The trojan, called Infostealer.coinbit, finds a Bitcoin owner’s “digital wallet” that contains information about the individual’s Bitcoins and mails it to the attacker. The hacker can then use a brute-force attack to discover the password for the Bitcoin wallet and steal the owner’s Bitcoins.

This is the second time Bitcoins have made news because of potential security concerns linked to the currency’s digital origins. A thief recently stole 25,000 Bitcoins — which amounted to roughly $500,000 at the time they were stolen — from a compromised Windows computer.

Geeks and tech-savvy individuals have heralded Bitcoins as the next evolution of currency because it is designed to remove the middle man in transactions. That can be a transaction provider like PayPal or a bank when someone makes a purchase with a credit or debit card.

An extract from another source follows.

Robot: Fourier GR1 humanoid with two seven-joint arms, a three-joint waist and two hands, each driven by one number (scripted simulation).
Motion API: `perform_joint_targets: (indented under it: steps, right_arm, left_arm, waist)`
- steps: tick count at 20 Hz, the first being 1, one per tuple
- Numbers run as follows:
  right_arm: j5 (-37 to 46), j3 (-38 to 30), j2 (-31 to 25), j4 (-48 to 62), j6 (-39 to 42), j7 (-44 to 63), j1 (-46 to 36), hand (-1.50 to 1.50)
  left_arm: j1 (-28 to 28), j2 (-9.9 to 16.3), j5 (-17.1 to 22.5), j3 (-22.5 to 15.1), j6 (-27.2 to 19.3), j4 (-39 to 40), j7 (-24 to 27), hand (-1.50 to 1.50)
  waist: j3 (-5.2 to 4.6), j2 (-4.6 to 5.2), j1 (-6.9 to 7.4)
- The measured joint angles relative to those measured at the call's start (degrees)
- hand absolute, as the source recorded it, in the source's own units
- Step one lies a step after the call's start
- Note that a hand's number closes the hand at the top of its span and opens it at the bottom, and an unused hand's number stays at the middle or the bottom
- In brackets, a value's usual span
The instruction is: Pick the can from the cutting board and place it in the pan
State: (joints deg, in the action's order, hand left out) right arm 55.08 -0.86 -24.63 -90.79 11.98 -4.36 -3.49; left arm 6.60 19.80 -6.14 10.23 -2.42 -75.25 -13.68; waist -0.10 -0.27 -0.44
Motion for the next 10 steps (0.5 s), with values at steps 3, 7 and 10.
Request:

When someone makes a transaction, the Bitcoin is automatically transferred to the recipient through an encrypted transaction that ensures Bitcoins can’t be hacked or created artificially.

New Bitcoins are added to the market through the “Bitcoin Mining” — a process where individuals run servers that handle Bitcoin transactions and get paid in Bitcoins for doing so. The number of Bitcoins available to users is algorithmically limited — meaning the number of new Bitcoins introduced into the economy decreases over time and reaches a cap of somewhere around 21 million. That means that, similar to days on the stock market where there is low trading volume, smaller moves in the market are able to cause greater swings in the value of the Bitcoin. An 8 percent swing in the value of the Bitcoin throughout the day is pretty typical.

Symantec said that the whole method of generating Bitcoins was an open invitation to malware developers to exploit the system. Tech-savvy hackers that control botnets — a massive network of computers that they can send commands to — can use those huge botnets to generate nearly $100,000 a month through Bitcoin mining based on an exchange rate of $20 per Bitcoin.

Despite a lot of hype surrounding the new currency, the currency is facing growing pains with new reports of theft and heavy volatility in the Bitcoin trading market. The currency is unstable and is being used mostly as a speculative vehicle, according to the consensus answer on question-and-answer site Quora.